Database System Implementation

Solutions for Chapter 10

Solutions for Section 10.1

Solutions for Section 10.2

Solutions for Section 10.3

Solutions for Section 10.4

Solutions for Section 10.5

Solutions for Section 10.6

Solutions for Section 10.7

Return to Top

Solutions for Section 10.1

Exercise 10.1.1

The difference between strict and nonstrict locking for this example is only in the matter of whether the lock on A is released prior to the write of B. That is, the lock on A must be taken before r_1(A). The lock on B can occur in any of the three positions prior to r_1(B) (3 choices).

If locking is strict, then the two unlocks must occur, in either order, after the second write action. Thus, there are 6 orders for strict, 2-phase locking.

If locking is not strict, the unlock of B must occur after w_1(B), but then the unlock of A can occur in any of the three positions after w_1(A). Thus, there are 9 orders if strictness is not required, and 3 of these must be nonstrict.

Exercise 10.1.2(a)

T_1 wrote only B, but that value was later read by T_3. Thus, T_3 must be rolled back. T_3 wrote D, but no transaction has read D, so no further rollbacks are needed.

Return to Top

Solutions for Section 10.2

Exercise 10.2.1(a)

                _____________________
                |                   |
           A    |                   v    B
     T_0 ----> T_1       T_2 ----> T_3 ----> T_f
     | |          A       ^         ^
     | |__________________|         |
     |              A               |
     |______________________________|

Above is the polygraph. We have labeled with A the arcs due to the reading of A, and likewise for B. The two unlabeled arcs are second-phase requirements that the other writers of B --- T_1 and T_2 --- not interfere with the reading of B. by the final ``transaction'' T_f.

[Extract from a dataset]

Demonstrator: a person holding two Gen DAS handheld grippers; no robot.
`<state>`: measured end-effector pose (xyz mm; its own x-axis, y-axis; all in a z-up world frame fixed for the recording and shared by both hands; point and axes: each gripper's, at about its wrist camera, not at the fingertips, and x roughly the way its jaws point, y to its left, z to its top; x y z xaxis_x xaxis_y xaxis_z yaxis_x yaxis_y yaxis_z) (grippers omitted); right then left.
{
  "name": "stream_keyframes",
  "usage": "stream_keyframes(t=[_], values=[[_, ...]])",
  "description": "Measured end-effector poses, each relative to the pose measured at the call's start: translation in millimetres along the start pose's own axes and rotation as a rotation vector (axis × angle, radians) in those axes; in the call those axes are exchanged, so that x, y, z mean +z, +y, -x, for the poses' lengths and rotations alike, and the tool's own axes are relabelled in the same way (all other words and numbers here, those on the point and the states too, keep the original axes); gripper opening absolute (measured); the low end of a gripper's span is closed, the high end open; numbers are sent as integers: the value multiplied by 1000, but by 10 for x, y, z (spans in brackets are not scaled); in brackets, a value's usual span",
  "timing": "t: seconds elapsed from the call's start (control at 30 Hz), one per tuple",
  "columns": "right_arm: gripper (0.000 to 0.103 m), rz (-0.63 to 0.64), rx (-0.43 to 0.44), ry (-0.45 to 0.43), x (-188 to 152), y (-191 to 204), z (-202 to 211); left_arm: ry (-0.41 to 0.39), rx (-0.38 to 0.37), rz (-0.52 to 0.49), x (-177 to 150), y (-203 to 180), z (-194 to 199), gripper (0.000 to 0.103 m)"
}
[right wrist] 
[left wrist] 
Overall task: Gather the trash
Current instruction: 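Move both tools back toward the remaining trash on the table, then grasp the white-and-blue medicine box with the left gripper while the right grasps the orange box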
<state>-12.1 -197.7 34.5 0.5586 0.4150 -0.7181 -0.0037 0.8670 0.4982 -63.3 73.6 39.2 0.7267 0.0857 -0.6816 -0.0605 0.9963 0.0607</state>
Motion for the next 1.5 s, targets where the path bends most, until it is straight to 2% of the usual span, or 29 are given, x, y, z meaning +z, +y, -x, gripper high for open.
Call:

Clearly, T_3 must come last in an view-serializable schedule, but there is no required ordering of T_1 and T_2. Notice that conflict-serializability would require T_1 to precede T_2, because their writes of B cannot swap places.

Exercise 10.2.2(a)

For conflict-equivalent schedules, the three writes must remain in order, but the three reads may be moved anywhere, as long as they precede the write by the same transaction.

Start with the three writes. We can only place r_1(A) prior to w_1(B). Next, we can place r_2(A) in any of the three positions prior to w_2(B). At the last step, there are now five places where we can put r_3(A) prior to w_3(B). Thus, there are 15 conflict-equivalent schedules.

For view-serializable orders, there are the above 15, and another 15 in which w_1(B) is placed after w_2(B). Intuitively, we can do so because neither T_1 nor T_2 have their value of B read, so the order in which they write doesn't matter.

Return to Top

Solutions for Section 10.3

Exercise 10.3.1(a)

All locks are granted until w_3(B). Now, T_3 has to wait for T_1, which has a shared lock on B, and the waits-for graph is
     T_3 ----> T_2

At the next step, T_2 must wait for T_1, which has a lock on C. The waits-for graph is:

     T_3 ----> T_2 ----> T_1

Next, w_4(A) causes T_4 to wait for T_1. There is still no cycle, and the waits-for graph is:

     T_3 ----> T_2 ----> T_1 <---- T_4

Finally, T_1 tries to write D. It cannot get the exclusive lock on D that it needs, because T_3 holds a shared lock on D. If we allowed T_1 to wait, the graph would be:

     T_3 ----> T_2 ----> T_1 <---- T_4
      ^                   |
      |___________________|

Thus, T_1 must abort and relinquish its locks. At that time, T_2 and T_4 can each get the locks they need. When T_2 finishes, T_3 can proceed.

Exercise 10.3.7

Suppose T_1 is a transaction that tries to lock elements A and B in that order. There are also an indefinitely long sequence of transactions T_2, T_3,... that lock B and then A.

Initially, T_1 locks A and T_2 locks B and then requests a lock on A. T_2 therefore waits for T_1. Meanwhile, T_3 starts and requests a lock on B. Thus, T_3 waits for T_2, and the waits-for graph is:

     T_3 ----> T_2 ----> T_1

When T_1 requests a lock on A, it would cause a cycle, so T_1 is rolled back. Now, T_2 completes and releases its locks. The lock on A is given to T_1 and the lock on B is given to T_3. Next, T_3 requests a lock on A, but has to wait for T_1. Also, T_4 starts up and requests a lock on B, thus being forced to wait for T_3. The waits-for graph is now:

     T_4 ----> T_3 ----> T_1

The above graph is just like the first, except T_4 and T_3 have replaced T_3 and T_2, respectively. As long as there is a supply of transactions like T_2, T_3, and T_4, they can prevent T_1 from finishing ever.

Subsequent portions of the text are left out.